Las 8 millones de muertes duplica el estimado de víctimas fatales por contaminación del aire. Según el Estudio de Carga Global de Enfermedad más reciente, la Enfermedad Pulmonar Obstructiva Crónica (EPOC) relacionada con el tabaquismo y la contaminación del aire es la sexta causa de muerte más común en el mundo.

“La contaminación del aire, por la dependencia continua de los combustibles fósiles, es perjudicial para la salud mundial. No podemos seguir confiando en ellos, cuando sabemos de los efectos severos en la salud”, dijo la autora, Eloise Marais, profesora de University College London.

La investigación se basó en datos satelitales. Con una serie de observaciones desde la órbita, el equipo puede estimar las concentraciones anuales de material particulado en el aire, conocido como PM2.5. Las observaciones no son suficientes en solitario para distinguir la fuente de estas emisiones.

Los investigadores trabajaron con un modelo global 3-D de química atmosférica llamado GEOS-Chem. Esto permitió dividir las regiones en bloques pequeños de 50 a 60 kilómetros.

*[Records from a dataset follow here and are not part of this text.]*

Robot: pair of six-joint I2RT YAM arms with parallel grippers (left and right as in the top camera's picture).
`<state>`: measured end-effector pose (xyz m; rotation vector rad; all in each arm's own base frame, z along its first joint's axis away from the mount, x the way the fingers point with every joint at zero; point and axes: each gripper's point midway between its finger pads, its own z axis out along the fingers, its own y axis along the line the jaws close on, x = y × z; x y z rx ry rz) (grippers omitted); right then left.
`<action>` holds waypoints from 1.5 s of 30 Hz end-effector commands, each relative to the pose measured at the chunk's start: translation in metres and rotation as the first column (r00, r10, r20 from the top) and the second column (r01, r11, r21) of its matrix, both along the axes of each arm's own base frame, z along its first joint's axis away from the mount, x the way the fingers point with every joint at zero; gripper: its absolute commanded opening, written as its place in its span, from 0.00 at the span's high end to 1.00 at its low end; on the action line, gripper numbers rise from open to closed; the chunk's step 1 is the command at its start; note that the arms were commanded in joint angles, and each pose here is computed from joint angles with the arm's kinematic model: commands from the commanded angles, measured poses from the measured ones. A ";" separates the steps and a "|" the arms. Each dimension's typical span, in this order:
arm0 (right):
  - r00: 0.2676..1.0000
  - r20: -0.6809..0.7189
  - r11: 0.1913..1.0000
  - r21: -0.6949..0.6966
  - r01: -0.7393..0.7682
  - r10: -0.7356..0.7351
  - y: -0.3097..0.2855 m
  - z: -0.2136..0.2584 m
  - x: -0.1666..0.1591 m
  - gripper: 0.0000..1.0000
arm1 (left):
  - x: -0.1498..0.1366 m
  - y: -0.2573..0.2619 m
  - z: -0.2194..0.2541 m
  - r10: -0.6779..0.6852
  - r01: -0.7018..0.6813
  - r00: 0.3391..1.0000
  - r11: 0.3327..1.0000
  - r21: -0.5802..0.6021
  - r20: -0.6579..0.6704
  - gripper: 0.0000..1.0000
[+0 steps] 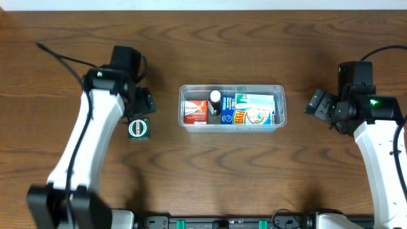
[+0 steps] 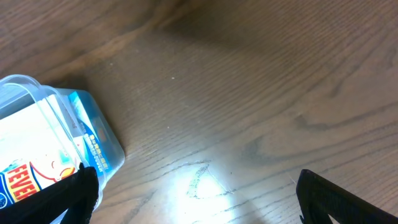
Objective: Pack container
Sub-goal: 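Move left gripper to the green Zam-Buk tin and grasp it, then carry the green tin with left gripper into the container's left end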
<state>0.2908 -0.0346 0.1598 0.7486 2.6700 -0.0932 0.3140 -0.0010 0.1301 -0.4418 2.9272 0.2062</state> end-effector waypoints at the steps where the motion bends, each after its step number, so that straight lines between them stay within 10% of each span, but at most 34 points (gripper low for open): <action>1: 1.000 0.001 1.000 0.000 0.018 -0.018 -0.002 0.000 0.000 0.01 | 0.002 -0.009 -0.033 -0.137 0.126 0.985 0.986 -0.108 -0.102 0.02; 22: 1.000 0.001 1.000 0.000 0.018 -0.018 -0.002 0.000 0.000 0.01 | -0.013 -0.001 -0.123 -0.167 0.118 0.957 0.971 -0.210 -0.236 0.00; 38: 1.000 0.001 1.000 0.000 0.018 -0.018 -0.002 0.000 0.000 0.01 | -0.016 -0.002 -0.135 -0.152 0.104 0.963 0.971 -0.214 -0.223 0.44; 45: 1.000 0.001 1.000 0.000 0.018 -0.018 -0.002 0.000 0.000 0.01 | -0.019 -0.003 -0.108 -0.149 0.099 0.963 0.971 -0.218 -0.224 0.45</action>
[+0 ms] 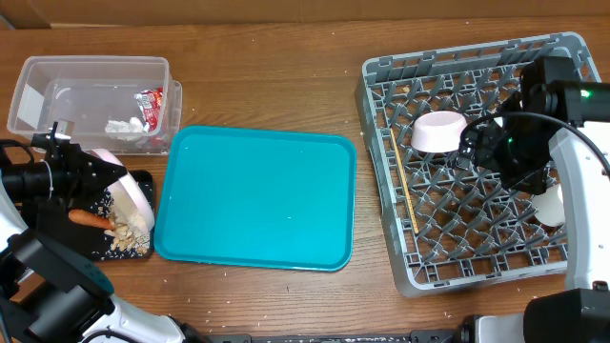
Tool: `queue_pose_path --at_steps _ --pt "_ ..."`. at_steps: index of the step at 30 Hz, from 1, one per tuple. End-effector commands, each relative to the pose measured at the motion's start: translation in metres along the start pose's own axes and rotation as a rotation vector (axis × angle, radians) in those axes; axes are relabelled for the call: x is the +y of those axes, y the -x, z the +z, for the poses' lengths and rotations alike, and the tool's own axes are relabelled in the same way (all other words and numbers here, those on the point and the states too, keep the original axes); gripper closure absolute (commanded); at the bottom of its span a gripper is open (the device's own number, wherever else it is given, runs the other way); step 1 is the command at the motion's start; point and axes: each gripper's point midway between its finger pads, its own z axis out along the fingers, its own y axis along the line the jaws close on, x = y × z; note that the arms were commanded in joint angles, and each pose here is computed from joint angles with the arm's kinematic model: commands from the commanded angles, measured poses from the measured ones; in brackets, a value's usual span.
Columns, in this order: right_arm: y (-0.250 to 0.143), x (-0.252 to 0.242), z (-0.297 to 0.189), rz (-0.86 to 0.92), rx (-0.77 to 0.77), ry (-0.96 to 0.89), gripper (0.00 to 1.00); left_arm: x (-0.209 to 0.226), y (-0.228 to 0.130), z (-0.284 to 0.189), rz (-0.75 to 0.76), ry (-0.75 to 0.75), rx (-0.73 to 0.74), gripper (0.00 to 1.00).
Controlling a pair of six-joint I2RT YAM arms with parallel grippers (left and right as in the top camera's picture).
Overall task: Sort waste into correct bins and load items into the dishwasher
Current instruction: 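Hold the tilted plate over the black tray, then carry the white plate right and set it flat on the teal tray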
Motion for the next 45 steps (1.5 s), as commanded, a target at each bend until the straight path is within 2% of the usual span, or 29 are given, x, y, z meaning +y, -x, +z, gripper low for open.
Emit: queue_pose_path --at_steps 1,4,5,9,10,12,13,15,17,19,21,22,24,26,33,39,45 --pt "0.000 0.000 -0.003 -0.005 -0.016 0.000 0.00 -0.014 0.004 -0.014 0.081 -0.025 -0.073 0.96" --pt "0.000 0.000 -0.003 -0.006 -0.016 0.000 0.00 -0.014 0.010 -0.018 0.078 -0.042 -0.103 0.96" --pt "0.000 0.000 -0.003 -0.006 -0.016 0.000 0.00 -0.013 0.010 -0.019 0.032 -0.045 -0.104 0.96" --pt "0.000 0.000 -0.003 -0.006 -0.016 0.000 0.00 -0.025 0.009 -0.020 0.097 -0.116 -0.118 0.96" --pt "0.000 -0.001 -0.003 -0.006 -0.015 0.000 0.00 -0.024 0.012 -0.021 0.126 -0.110 -0.130 0.96" --pt "0.000 -0.001 -0.003 -0.010 -0.016 -0.001 0.00 -0.019 0.012 -0.020 0.047 -0.093 -0.119 0.96" --pt "0.000 -0.002 -0.003 -0.009 -0.017 -0.007 0.00 -0.019 0.013 -0.020 0.082 -0.091 -0.121 0.96" --pt "0.000 -0.002 -0.003 -0.009 -0.018 -0.007 0.00 -0.015 0.012 -0.019 0.023 -0.072 -0.114 0.96" --pt "0.000 -0.002 -0.003 -0.009 -0.018 -0.007 0.00 -0.019 0.012 -0.020 0.098 -0.085 -0.121 0.96" --pt "0.000 -0.002 -0.003 -0.009 -0.018 -0.007 0.00 -0.020 0.009 -0.020 0.032 -0.095 -0.108 0.96" --pt "0.000 -0.002 -0.003 -0.010 -0.017 -0.008 0.00 -0.020 0.011 -0.020 0.095 -0.089 -0.121 0.96" --pt "0.000 -0.002 -0.003 -0.009 -0.018 -0.007 0.00 -0.019 0.009 -0.020 0.035 -0.086 -0.108 0.96" --pt "0.000 -0.002 -0.003 -0.009 -0.017 -0.007 0.00 -0.019 0.009 -0.020 0.085 -0.086 -0.112 0.96" --pt "0.000 -0.002 -0.003 -0.009 -0.017 -0.007 0.00 -0.018 0.009 -0.020 0.044 -0.080 -0.108 0.96" --pt "0.000 -0.002 -0.003 -0.012 -0.016 -0.007 0.00 -0.023 0.004 -0.017 0.045 -0.076 -0.090 0.96" --pt "0.000 -0.002 -0.003 -0.012 -0.015 -0.008 0.00 -0.073 -0.021 0.014 0.231 -0.061 0.005 0.96" --pt "-0.001 -0.002 -0.003 -0.011 -0.011 -0.008 0.00 -0.122 -0.061 0.080 0.488 0.009 0.204 0.96"
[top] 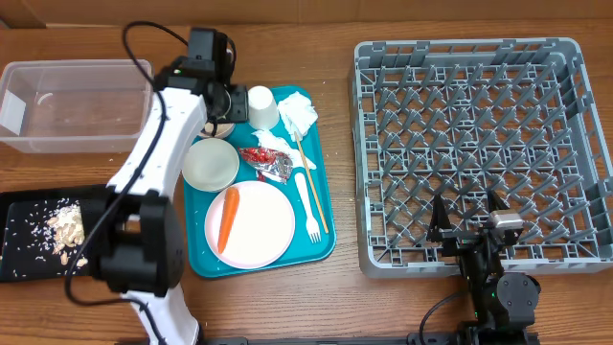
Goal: Sort waste into correct bins and load items into the dishwasher rack
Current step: 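Grasp the pink bowl of rice with the left gripper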
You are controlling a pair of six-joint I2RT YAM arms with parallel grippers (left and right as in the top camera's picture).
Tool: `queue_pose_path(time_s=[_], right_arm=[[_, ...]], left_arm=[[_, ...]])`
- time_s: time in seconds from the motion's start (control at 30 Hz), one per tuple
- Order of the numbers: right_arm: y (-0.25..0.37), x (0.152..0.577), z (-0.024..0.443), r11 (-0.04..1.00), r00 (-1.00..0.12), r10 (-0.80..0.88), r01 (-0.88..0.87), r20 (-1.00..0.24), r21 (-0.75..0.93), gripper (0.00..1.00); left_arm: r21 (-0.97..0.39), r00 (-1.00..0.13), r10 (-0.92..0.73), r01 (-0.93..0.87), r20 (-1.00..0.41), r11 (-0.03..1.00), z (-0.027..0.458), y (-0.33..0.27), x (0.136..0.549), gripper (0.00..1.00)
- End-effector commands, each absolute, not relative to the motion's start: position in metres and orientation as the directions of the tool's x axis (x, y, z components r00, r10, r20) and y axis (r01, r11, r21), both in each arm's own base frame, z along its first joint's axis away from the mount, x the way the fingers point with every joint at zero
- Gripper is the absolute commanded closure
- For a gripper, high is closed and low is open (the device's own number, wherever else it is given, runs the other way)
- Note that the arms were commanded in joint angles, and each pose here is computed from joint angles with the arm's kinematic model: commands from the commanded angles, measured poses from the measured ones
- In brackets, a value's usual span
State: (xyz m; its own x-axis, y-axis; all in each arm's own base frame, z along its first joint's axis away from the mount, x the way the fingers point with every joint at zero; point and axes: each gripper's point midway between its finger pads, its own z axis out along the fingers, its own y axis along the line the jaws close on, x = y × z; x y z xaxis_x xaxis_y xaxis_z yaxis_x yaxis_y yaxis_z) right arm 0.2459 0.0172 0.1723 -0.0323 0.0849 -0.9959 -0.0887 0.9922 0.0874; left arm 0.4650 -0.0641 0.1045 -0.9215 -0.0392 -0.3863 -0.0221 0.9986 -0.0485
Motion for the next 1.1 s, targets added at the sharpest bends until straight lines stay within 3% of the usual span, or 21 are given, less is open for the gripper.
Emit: queue_pose_path(time_s=[0.0, 0.2, 0.7, 0.9, 1.07], right_arm=[[0.015, 0.246, 0.171, 0.993, -0.027, 0.089, -0.079, -0.996, 0.091, 0.00], [0.015, 0.246, 0.171, 0.993, -0.028, 0.089, -0.079, -0.996, 0.091, 0.00], [0.015, 0.246, 0.171, 0.993, -0.027, 0.089, -0.079, -0.996, 0.091, 0.00], [0.015, 0.246, 0.171, 0.993, -0.027, 0.089, -0.079, -0.996, 0.091, 0.00], [0.015, 0.246, 0.171, 0.993, -0.027, 0.089, -0.079, -0.996, 0.091, 0.00]], left_arm=[[0.016, -0.931, 0.092, 0.092, -0.353, 0.996, 0.084, -0.065, 0.467, 0.40], [0.076, -0.938, 0.108, 0.088, -0.328, 0.993, 0.066, -0.055, 0.470, 0.37], [0.114, -0.932, 0.164, 0.133, -0.324, 0.985, 0.040, -0.054, 0.483, 0.44], [0.114, -0.933, 0.163, 0.133, -0.322, 0.985, 0.040, -0.053, 0.483, 0.62], [0.155, -0.935, 0.164, 0.120, -0.314, 0.981, 0.040, -0.046, 0.482, 0.70]])
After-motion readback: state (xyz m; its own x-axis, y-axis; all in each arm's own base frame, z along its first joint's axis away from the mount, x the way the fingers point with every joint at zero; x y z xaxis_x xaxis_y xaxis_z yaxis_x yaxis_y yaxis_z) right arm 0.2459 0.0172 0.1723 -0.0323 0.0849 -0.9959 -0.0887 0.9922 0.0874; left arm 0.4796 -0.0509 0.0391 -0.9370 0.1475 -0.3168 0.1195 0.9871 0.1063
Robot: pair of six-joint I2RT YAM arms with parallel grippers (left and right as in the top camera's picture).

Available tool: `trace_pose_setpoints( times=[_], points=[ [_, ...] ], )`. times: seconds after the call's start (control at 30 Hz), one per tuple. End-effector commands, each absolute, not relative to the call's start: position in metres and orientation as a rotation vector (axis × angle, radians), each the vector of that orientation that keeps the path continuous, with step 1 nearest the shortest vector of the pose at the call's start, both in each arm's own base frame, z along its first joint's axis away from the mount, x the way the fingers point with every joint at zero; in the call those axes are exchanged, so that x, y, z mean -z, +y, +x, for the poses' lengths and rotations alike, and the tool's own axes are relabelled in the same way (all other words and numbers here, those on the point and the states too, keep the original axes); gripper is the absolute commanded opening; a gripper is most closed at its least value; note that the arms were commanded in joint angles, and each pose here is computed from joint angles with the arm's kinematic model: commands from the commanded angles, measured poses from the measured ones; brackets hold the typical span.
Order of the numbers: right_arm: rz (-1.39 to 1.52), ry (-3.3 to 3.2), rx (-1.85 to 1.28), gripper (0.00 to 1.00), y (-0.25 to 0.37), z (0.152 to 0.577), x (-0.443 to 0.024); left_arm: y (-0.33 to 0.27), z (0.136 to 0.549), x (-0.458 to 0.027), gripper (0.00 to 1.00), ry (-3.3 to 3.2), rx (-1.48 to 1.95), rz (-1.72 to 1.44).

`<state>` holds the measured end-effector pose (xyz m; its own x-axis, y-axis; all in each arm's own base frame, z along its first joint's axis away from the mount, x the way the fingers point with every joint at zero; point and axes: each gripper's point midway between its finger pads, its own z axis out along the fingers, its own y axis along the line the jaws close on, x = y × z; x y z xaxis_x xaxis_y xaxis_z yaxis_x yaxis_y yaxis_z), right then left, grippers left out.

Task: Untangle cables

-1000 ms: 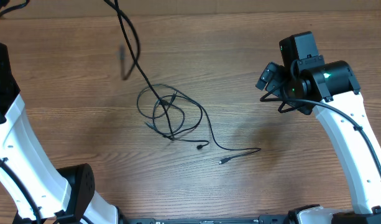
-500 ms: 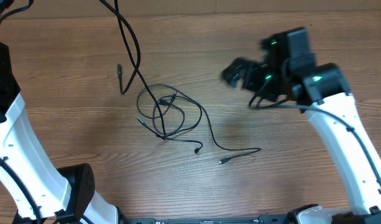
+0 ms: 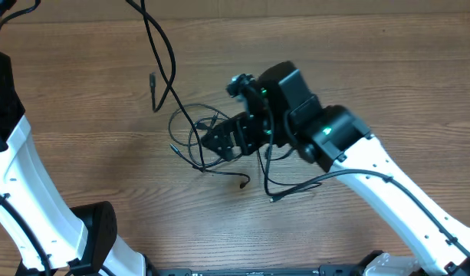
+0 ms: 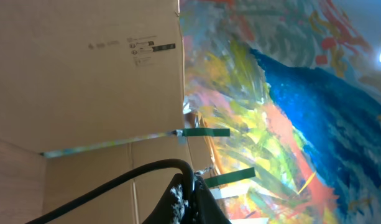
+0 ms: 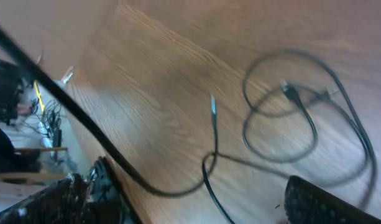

Los estudios se combinaron y entregaron datos sobre la concentración de PM2.5. Luego se utilizó un modelo de evaluación de riesgos para estimar cómo esto afecta en la salud humana. Como resultado, se encontró una mayor mortalidad por exposición a largo plazo, aún cuando las concentraciones eran bajas.

Las zonas de mayor contaminación por combustibles fósiles incluyen el este de América del Norte, Europa y el sudeste de Asia. Sin embargo, hay buenas noticias, ya que China redujo sus emisiones de combustibles fósiles un 50% y probablemente salvó 2.4 millones de vidas solo en 2018.